A Tiny Bird with a Big Story

Meet Tasi, a tiny bird with a bubbly personality. Tasi is a Saipan White-eye, also known as a Bridled White-eye, a Critically Endangered species native to the Northern Mariana Islands. This species is threatened by the encroaching presence of an invasive snake–the same invasive snake species that ravaged the populations of Guam’s native birds, including the Guam Rail. Each bird at the National Aviary is special, and for a species like the Saipan White-eye, the future depends on only a few thousand individual birds, making the care of these precious birds all the more important.

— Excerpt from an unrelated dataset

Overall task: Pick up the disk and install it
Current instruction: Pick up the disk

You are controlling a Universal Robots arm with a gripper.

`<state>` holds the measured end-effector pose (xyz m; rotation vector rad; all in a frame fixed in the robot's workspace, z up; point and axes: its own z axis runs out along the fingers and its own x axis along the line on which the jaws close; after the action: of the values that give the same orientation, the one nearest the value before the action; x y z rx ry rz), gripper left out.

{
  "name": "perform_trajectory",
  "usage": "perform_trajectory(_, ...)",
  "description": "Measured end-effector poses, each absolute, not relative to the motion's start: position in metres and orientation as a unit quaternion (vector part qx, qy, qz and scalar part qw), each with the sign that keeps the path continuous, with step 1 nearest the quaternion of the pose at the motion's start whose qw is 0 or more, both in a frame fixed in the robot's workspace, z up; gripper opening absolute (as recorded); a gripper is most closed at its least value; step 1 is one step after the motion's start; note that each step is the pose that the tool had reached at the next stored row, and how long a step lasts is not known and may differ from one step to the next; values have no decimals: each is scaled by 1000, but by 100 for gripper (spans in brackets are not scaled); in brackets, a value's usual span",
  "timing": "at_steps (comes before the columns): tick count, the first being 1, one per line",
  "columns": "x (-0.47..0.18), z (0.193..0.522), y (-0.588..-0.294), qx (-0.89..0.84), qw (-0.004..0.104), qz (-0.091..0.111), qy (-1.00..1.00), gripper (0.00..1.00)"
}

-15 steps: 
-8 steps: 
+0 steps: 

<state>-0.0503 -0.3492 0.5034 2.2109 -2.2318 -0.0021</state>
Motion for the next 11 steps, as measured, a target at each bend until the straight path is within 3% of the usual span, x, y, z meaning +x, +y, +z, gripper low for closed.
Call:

When his caregivers noticed that Tasi, usually a dynamic and energetic bird, had nesting material entwined around his leg, they acted quickly. Tasi was brought to the National Aviary’s Avian Hospital where he was evaluated by the National Aviary’s expert team. They determined that this tiny bird would need surgery to remove the fibers wound around his leg.

Nesting is an innate activity, and many birds build delicate nests of thin, fine fibers like grasses and webbing. In the act of building their nest, it is common for birds to find themselves entwined in their nesting material. It can happen quickly, as it did for Tasi, and the results can be devastating: birds may become trapped in the nest, or worse, they may lose a leg.

Thankfully, Tasi received prompt care from a dedicated team to help him begin his journey to healing. Tasi is an incredibly tiny bird. Weighing only eight grams, his body is about the size of a grape and his head is the size of a blueberry. Caring for a bird this small requires delicate procedures using special tools.

A member of the Veterinary Team gently holds the tiny bird while examining his cast.

Tasi was treated during a two-hour surgery, wherein the National Aviary’s Veterinary Team used microsurgical tools–the same kind used for delicate surgeries on the human eye–to carefully remove the fibers. He was treated with human grade medications to promote healing, and was outfitted with a tiny cast. Creating the cast by building layer upon layer of bandaging was a painstaking task, and one that the veterinary team repeated weekly for six weeks so Tasi could receive topical medications.

The cast did nothing to slow down this spirited bird! Tasi was a model patient during his time in the Avian Hospital. He sweetly sang to the Veterinary Team and to his fellow patients as he recovered. With physical therapy to help him regain strength, Tasi was soon back to his usual energetic self, with full use of his leg.